Eco-friendly derived Cu-TiO2/g-C3N4 nanocomposite for photocatalytic degradation and water remediation

One strategy that shows promise for addressing both the energy crisis and global warming is the photocatalytic reduction of CO2. Enhancing photocatalytic activity through inexpensive, high-performance co-catalysts is an effective strategy. In this study, green Cu nanoparticles (Cu-NPs) have been loaded onto a TiO2/g-C3N4 nanocomposite, which acts as an excellent electron conductor. One method used to create Cu-TiO2/g-C3N4 nanocomposites was a sequential deposition method, where 5 % TiO2/g-C3N4 was modified with various Cu concentrations (5, 15, 20, 25, and 30 mg), labeled as ACT, BCT, CCT, DCT, and ECT, respectively.

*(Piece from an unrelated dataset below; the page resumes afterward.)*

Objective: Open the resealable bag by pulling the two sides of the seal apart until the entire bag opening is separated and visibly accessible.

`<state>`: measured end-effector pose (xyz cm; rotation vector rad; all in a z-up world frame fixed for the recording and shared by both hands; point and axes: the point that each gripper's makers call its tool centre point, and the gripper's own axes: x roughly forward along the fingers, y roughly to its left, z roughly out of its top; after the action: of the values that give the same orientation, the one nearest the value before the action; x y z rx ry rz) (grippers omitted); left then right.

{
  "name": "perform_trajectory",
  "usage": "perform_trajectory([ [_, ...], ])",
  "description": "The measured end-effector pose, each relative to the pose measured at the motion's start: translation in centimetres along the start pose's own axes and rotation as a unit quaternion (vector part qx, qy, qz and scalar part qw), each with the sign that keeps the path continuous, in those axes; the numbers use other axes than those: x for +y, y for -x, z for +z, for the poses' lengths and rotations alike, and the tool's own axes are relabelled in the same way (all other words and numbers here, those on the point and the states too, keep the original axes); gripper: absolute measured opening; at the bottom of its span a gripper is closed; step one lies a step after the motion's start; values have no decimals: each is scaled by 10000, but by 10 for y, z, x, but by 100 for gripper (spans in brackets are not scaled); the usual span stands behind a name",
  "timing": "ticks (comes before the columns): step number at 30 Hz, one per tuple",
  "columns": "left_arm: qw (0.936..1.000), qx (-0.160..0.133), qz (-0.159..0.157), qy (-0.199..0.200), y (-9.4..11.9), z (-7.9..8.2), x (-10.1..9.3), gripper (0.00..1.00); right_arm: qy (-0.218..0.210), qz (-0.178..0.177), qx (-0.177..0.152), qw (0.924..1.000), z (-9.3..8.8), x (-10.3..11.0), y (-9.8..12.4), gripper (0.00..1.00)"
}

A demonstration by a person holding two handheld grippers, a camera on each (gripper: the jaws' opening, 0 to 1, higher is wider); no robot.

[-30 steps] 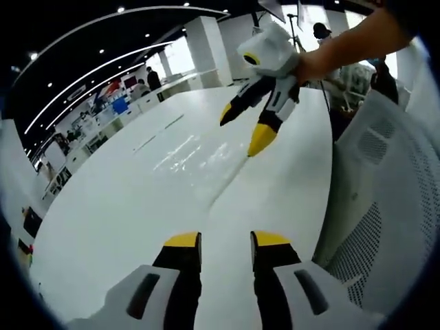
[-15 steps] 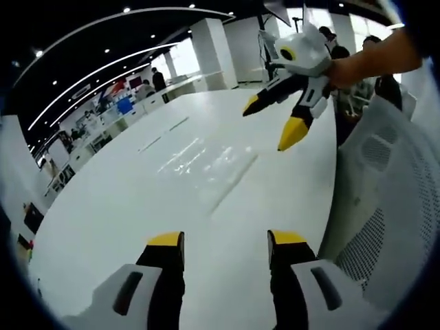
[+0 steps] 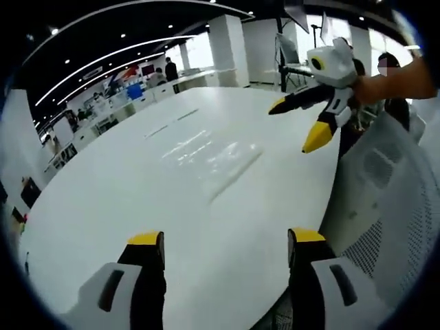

UV–vis DRS, SEM, XPS, and XRD analyses were used to evaluate the photocatalysts. Among these, CCT (20 mg Cu-NPs) exhibited the maximum level of photocatalysis CO2 reduction activity in sunlight, achieving 5.1 μmolg−1h−1 for CO and 1.2 μmolg−1h−1 for CH4. The yield of CH4 in the visible range was twice that in the UV range for CCT. The sequential deposition method effectively created a strong Cu-TiO2/g-C3N4 interface, facilitating the division of electron-hole pairs produced by photosynthesis. TiO2 acted as an electron acceptor, enhancing the participation of electrons produced by photosynthesis in the CO2 reduction process. Cu-TiO2/g-C3N4 proved to be a potent catalyst for the photocatalytic reduction of potassium dichromate (Cr(VI)) under visible light, achieving a high degradation rate of 92.15 %. This dual functionality highlights the versatility of Cu-TiO2/g-C3N4 materials for environmental remediation and sustainable energy applications. The fabrication of Cu-TiO2/g-C3N4 composites for catalytic CO2 reduction will address existing challenges and hold promise for future research.